Tampoco me sorprendió que mi madre estuviera entregada a la crianza de los hijos y tareas del hogar, mientras mi padre trabajaba en el campo. Con la estricta separación de roles en virtud del sexo.
Más tarde, descubrí que el mundo era plural, que las personas no respondían al estricto arquetipo con el que me había familiarizado en mi infancia. Existían otras razas, otra maneras de vivir la sexualidad, otros modos de asumir roles entre hombres y mujeres...; descubrimiento que chocaba con la concepción de la realidad mamada desde la cuna.
Pero esos descubrimientos no me llevaron, sin más, a comportamientos integradores a la hora de asumir las diferencias. Encontrarme con un negro, por ejemplo, me producía un cierto temor (miedo al extraño), un homosexual me producía una repulsa visceral no querida, saber que una mujer renunciaba a ser madre por competir en un puesto de responsabilidad profesional, en competencia con un hombre, me producía perplejidad, etc. Respetar los derechos de todos era un emblema que llevaba dentro, pero no estaba preparado para aplicarlo a cada persona o grupo identitario en función de sus diferencias (era normal lo que que directamente había observado en mi infancia). Incluso en algunas ocasiones de mi vida adulta, me he sorprendido, con actitudes (inconscientes) que no son coherentes con el respeto a los derechos de la mujer, o del diferente, o del excluido por raza o condiciones vitales.
Lo que llevas arraigado tiene un poderoso impacto. Y desde ahí, me reconozco imperfecto. Y es posible que haya que hacer un esfuerzo suplementario para responder al reto de respetar los derechos de los diferentes. No basta con decir: no soy racista, no soy machista, no soy homófobo...; es posible que, para liberarme de las esquirlas que llevo dentro, tenga que adoptar una postura más combativa: ser antirracista, antimachista, antihomófobo, ... Es decir, tomar una postura combativa en respuesta a cada grupo diferenciado de personas.
Por eso me sorprendo con mensajes, que parecen bondadosos pero malintencionados en el fondo, que circulan por las redes como el siguiente:
"A un niño: No se enseña a respetar a un gay. Se enseña a respetar a cualquiera. No se enseña a no pegar a un negro. Se enseña a no pegar a nadie. No se enseña a respetar a la mujer. Se enseña a respetar a todos. El problema es de quien quiere diferenciar entre «respetos». No se le enseña a colectivizar sino a no colectivizar. Hablar todo el día de las mujeres, los negros o los homosexuales es acostumbrar a diferenciarlos como colectivos. Es sembrar prejuicios en el fondo."

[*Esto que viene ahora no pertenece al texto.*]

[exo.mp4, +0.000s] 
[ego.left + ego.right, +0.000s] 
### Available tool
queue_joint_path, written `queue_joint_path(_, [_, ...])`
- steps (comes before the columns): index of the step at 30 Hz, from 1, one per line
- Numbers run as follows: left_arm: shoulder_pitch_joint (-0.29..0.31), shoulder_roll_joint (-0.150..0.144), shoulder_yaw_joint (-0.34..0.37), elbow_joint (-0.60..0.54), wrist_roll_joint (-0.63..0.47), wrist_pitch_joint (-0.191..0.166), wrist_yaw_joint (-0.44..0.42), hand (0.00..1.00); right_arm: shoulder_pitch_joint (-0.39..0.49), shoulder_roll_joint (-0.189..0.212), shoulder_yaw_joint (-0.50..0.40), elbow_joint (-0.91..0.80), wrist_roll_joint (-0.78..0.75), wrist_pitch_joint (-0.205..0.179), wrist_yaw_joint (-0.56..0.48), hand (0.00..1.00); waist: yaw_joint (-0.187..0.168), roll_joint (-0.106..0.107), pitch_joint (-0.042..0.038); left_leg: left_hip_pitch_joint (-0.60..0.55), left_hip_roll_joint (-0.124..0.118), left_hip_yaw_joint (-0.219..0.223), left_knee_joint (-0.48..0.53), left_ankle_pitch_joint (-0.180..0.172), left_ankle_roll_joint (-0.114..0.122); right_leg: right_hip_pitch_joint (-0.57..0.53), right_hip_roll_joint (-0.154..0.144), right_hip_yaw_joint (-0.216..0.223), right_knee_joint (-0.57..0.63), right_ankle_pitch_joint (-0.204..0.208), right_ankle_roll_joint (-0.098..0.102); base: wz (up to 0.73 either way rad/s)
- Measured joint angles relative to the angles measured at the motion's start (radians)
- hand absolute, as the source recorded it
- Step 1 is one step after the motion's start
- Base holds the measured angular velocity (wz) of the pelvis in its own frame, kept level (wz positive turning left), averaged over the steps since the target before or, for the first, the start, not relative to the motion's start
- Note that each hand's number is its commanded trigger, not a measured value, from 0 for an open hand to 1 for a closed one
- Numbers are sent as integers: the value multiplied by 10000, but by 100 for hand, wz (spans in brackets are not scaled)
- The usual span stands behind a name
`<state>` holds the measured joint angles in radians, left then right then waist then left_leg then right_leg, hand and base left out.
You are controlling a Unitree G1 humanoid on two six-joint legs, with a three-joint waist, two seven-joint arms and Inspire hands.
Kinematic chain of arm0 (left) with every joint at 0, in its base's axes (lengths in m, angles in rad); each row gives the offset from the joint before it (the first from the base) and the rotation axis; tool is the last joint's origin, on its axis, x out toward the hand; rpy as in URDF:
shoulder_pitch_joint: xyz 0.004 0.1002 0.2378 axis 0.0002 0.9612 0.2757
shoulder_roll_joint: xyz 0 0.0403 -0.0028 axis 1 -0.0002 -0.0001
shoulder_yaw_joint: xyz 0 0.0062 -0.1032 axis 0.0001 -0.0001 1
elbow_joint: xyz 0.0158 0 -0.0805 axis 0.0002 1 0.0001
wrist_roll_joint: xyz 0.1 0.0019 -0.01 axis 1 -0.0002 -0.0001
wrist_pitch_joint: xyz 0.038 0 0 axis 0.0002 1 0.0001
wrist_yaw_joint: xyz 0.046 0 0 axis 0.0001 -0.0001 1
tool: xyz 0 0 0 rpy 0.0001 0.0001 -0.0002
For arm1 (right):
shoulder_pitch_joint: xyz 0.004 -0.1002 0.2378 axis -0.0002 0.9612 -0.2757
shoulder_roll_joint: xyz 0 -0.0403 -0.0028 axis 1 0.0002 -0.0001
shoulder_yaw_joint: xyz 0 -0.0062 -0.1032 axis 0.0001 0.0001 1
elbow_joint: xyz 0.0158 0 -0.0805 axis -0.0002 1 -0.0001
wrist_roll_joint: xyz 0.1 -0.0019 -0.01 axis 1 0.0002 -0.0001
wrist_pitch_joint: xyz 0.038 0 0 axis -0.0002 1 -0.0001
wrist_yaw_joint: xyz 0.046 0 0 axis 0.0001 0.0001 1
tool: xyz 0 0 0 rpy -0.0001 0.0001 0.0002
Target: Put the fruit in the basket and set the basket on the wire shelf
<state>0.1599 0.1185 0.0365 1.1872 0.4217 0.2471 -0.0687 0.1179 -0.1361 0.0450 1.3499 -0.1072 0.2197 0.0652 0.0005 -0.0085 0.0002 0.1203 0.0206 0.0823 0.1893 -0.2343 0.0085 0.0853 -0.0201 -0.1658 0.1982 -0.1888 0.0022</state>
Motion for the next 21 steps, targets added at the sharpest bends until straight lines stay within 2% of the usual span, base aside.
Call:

Cuidado con esos mensajes que parecen tan razonables que nos inducen a afirmarlos por su obviedad. Por lo general encierran trampas, y suelen estar generados por quienes pretenden obstaculizar el avance hacia una sociedad donde se respeten los derechos de quienes les están siendo vulnerados.
Ya el dicho de "lo que sirve para todo, en realidad no sirve para nada" debería ponernos en alerta ante estos mensajes.
La trampa reside en atribuir, en el contexto social e histórico en el que vivimos, el mismo punto de partida para todos. Pero es que este no es el caso. Vivimos en un contexto donde el trato otorgado a las personas en función de sus diferencias por razones de raza, de sexo, de poder adquisitivo, de condiciones de marginalidad, etc. es tan injusto que necesariamente se ha de enseñar a un trato específico en función de sus características para que llegue a ser justo.
La suma de los respetos a cada colectivo, a cada persona diferenciada..., es la que logrará el respeto a todos, y no el plantear la quimera de respetar a todos, va a traer la consecuencia de que se respete al diferente. Cuando un niño ve que en el contexto en el que vive, el desprecio a la mujer es normal, si no se le enseña a analizar que la mujer lleva desde siglos sometida al hombre, va a creer que respeto a la mujer no tiene que ver con esas conductas de menosprecio que ha visto como normales.